What you will do:
Determine how many lines below contain the word "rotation", then write that number by itself.

BEGIN Recorded data

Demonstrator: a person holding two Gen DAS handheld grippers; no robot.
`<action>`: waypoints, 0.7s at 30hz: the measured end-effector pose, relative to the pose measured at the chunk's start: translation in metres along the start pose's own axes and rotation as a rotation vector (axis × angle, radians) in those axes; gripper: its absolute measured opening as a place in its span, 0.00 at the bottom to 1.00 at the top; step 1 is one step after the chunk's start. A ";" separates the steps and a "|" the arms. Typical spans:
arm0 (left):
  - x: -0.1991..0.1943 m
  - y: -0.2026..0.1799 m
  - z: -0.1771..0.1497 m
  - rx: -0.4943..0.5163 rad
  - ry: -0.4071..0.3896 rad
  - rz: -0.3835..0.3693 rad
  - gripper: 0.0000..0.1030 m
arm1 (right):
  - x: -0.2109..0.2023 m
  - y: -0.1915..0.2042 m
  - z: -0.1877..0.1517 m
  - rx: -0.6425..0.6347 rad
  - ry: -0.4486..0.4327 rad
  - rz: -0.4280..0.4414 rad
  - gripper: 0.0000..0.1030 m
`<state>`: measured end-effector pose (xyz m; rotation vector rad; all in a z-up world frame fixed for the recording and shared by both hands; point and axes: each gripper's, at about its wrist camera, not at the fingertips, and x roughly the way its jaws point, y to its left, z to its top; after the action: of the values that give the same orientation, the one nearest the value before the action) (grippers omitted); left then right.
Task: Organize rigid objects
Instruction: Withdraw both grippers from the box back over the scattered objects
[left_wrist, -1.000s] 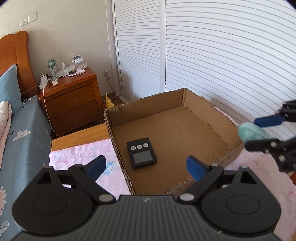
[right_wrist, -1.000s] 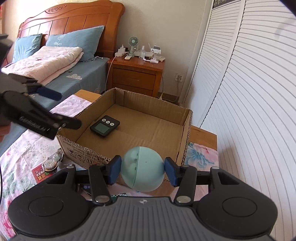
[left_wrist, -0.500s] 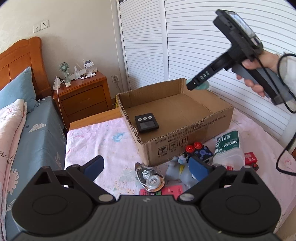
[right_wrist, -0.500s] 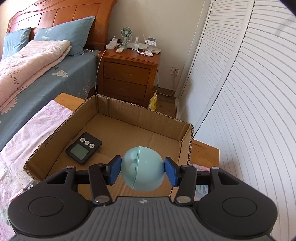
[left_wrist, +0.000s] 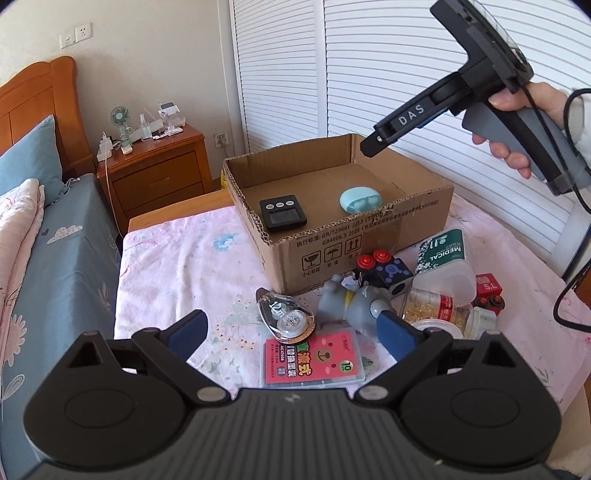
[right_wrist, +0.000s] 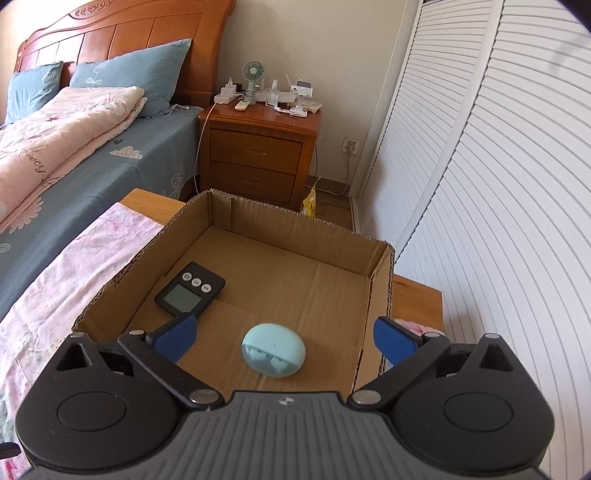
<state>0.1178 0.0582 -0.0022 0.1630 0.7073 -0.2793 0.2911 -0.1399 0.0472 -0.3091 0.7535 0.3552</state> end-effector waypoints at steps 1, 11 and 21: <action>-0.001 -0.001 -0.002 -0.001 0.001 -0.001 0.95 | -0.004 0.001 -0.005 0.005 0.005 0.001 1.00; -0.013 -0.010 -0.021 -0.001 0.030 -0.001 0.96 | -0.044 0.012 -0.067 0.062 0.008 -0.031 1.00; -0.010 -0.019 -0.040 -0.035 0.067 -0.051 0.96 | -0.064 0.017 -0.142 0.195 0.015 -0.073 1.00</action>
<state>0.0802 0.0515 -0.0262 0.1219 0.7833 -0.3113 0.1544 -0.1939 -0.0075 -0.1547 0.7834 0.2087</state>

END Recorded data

Your solution:
2